§ PROBLEM DETAILS: Each line below from the one containing "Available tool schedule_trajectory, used" through the one containing "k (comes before" should be output exactly as it stands, and no other line should appear.

(Dataset records)

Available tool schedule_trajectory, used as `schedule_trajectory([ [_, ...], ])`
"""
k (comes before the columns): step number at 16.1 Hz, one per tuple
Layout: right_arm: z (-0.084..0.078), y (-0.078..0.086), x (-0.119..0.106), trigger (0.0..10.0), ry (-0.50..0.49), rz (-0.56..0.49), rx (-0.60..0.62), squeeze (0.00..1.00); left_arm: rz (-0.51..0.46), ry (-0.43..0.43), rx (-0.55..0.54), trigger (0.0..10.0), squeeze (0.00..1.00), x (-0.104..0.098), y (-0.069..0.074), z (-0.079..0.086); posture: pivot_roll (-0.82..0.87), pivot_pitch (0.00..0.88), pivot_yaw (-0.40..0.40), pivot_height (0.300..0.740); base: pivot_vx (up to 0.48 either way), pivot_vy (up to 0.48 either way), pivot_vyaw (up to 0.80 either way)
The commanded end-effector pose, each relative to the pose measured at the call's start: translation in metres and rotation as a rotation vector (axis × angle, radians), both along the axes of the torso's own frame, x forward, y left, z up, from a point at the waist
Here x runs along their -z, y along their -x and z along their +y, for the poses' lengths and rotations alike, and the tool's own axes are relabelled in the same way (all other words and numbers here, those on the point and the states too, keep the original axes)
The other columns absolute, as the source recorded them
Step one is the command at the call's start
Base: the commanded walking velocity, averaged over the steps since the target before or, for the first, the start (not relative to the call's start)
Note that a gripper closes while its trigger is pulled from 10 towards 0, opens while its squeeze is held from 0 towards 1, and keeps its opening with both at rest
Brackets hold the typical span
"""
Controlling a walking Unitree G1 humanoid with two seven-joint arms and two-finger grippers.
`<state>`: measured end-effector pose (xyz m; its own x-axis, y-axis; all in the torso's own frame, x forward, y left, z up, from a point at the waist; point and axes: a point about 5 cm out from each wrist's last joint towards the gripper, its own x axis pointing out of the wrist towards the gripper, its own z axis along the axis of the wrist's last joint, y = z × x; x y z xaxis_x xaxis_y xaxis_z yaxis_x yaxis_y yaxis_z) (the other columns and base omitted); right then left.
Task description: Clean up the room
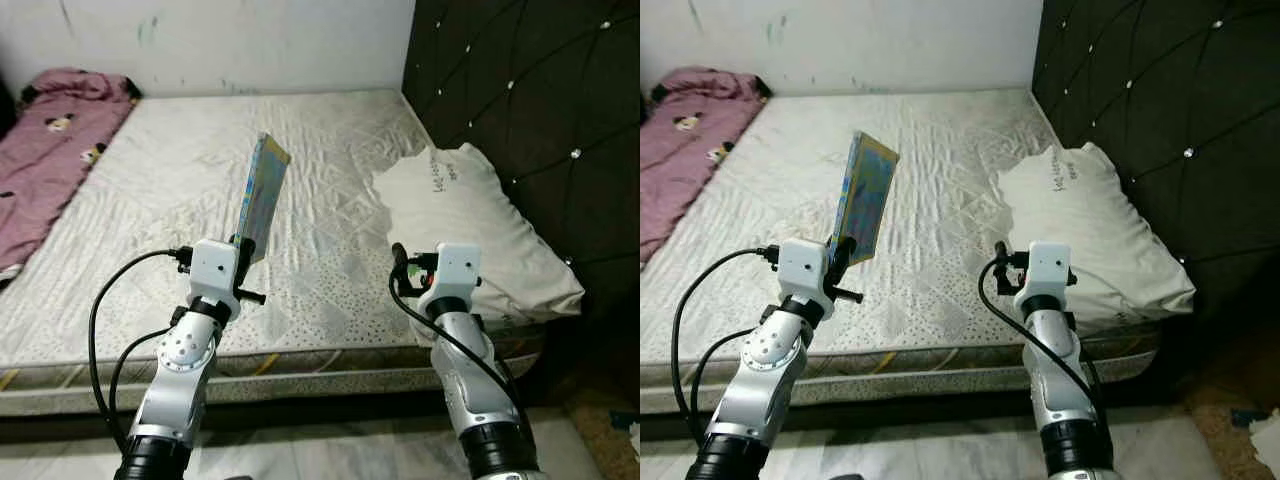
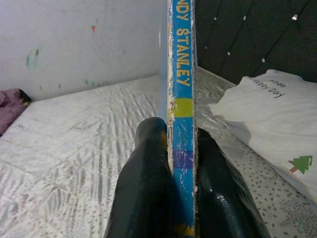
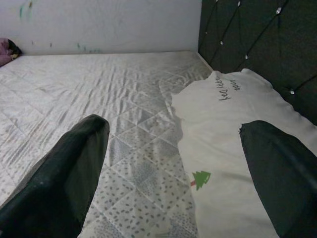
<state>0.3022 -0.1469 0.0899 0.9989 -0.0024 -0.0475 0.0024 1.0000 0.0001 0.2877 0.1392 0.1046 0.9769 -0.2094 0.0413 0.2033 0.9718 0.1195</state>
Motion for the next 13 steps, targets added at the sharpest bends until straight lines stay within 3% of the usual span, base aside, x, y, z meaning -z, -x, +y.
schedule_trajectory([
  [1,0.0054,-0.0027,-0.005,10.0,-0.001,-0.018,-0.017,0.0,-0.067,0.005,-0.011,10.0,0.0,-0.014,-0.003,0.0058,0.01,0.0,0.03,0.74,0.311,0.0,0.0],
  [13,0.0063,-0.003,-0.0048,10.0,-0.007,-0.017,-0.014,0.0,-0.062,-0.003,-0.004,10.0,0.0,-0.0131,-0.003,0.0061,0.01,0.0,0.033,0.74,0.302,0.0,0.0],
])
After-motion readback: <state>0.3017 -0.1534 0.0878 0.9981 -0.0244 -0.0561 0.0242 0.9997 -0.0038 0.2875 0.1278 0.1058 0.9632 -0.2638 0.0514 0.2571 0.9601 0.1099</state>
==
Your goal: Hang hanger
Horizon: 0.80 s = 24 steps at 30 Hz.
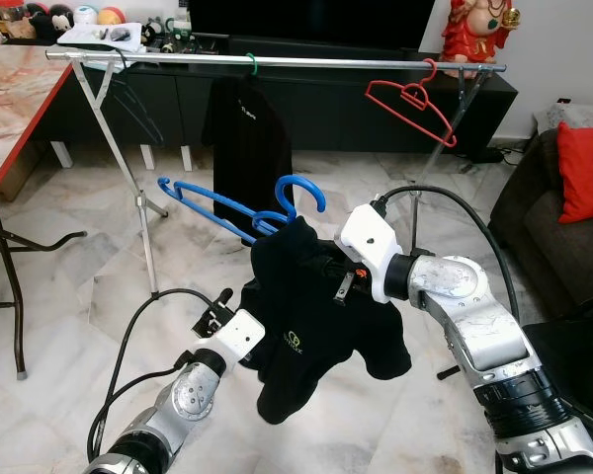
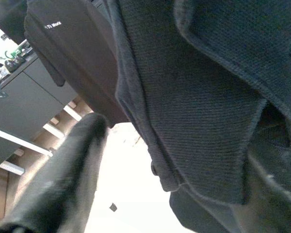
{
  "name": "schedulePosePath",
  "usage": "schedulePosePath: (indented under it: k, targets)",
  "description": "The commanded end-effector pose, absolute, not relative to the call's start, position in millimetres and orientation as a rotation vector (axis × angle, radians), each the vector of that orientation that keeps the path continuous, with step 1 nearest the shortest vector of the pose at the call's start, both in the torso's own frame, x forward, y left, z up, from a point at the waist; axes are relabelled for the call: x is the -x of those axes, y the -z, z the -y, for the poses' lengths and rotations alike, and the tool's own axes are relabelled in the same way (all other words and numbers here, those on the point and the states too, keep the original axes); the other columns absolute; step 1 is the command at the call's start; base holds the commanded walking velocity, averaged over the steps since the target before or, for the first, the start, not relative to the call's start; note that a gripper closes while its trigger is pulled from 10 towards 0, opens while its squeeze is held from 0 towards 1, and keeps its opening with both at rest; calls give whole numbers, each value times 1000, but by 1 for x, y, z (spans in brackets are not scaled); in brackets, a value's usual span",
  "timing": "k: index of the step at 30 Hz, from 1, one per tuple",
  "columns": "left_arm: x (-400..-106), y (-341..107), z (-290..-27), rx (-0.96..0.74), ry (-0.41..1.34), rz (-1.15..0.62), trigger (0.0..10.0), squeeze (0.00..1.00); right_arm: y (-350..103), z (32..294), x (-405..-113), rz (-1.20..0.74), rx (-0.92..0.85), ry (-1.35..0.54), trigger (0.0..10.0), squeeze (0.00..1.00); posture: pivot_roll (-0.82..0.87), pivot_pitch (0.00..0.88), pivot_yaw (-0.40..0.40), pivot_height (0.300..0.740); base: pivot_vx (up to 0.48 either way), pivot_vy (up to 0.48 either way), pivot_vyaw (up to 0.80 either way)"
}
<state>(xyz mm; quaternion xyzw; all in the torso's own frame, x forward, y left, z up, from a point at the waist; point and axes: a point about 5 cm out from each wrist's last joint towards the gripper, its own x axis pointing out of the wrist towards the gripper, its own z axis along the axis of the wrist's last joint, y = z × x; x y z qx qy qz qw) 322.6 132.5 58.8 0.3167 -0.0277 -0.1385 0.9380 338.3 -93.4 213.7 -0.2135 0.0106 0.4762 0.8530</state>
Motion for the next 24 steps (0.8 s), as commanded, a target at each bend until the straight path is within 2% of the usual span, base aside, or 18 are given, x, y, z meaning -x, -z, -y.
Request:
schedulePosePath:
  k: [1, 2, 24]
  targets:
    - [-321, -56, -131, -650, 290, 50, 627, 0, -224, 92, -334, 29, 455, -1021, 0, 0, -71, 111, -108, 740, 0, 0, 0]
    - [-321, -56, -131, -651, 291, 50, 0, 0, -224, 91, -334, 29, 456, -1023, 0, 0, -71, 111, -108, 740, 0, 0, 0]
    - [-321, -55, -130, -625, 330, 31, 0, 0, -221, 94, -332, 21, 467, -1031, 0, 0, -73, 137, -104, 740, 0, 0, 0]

§ REPLY:
Available tool schedule_trajectory, used as `schedule_trajectory([ [_, ...], ])`
"""
k (comes before the columns): step number at 16.1 Hz, one per tuple

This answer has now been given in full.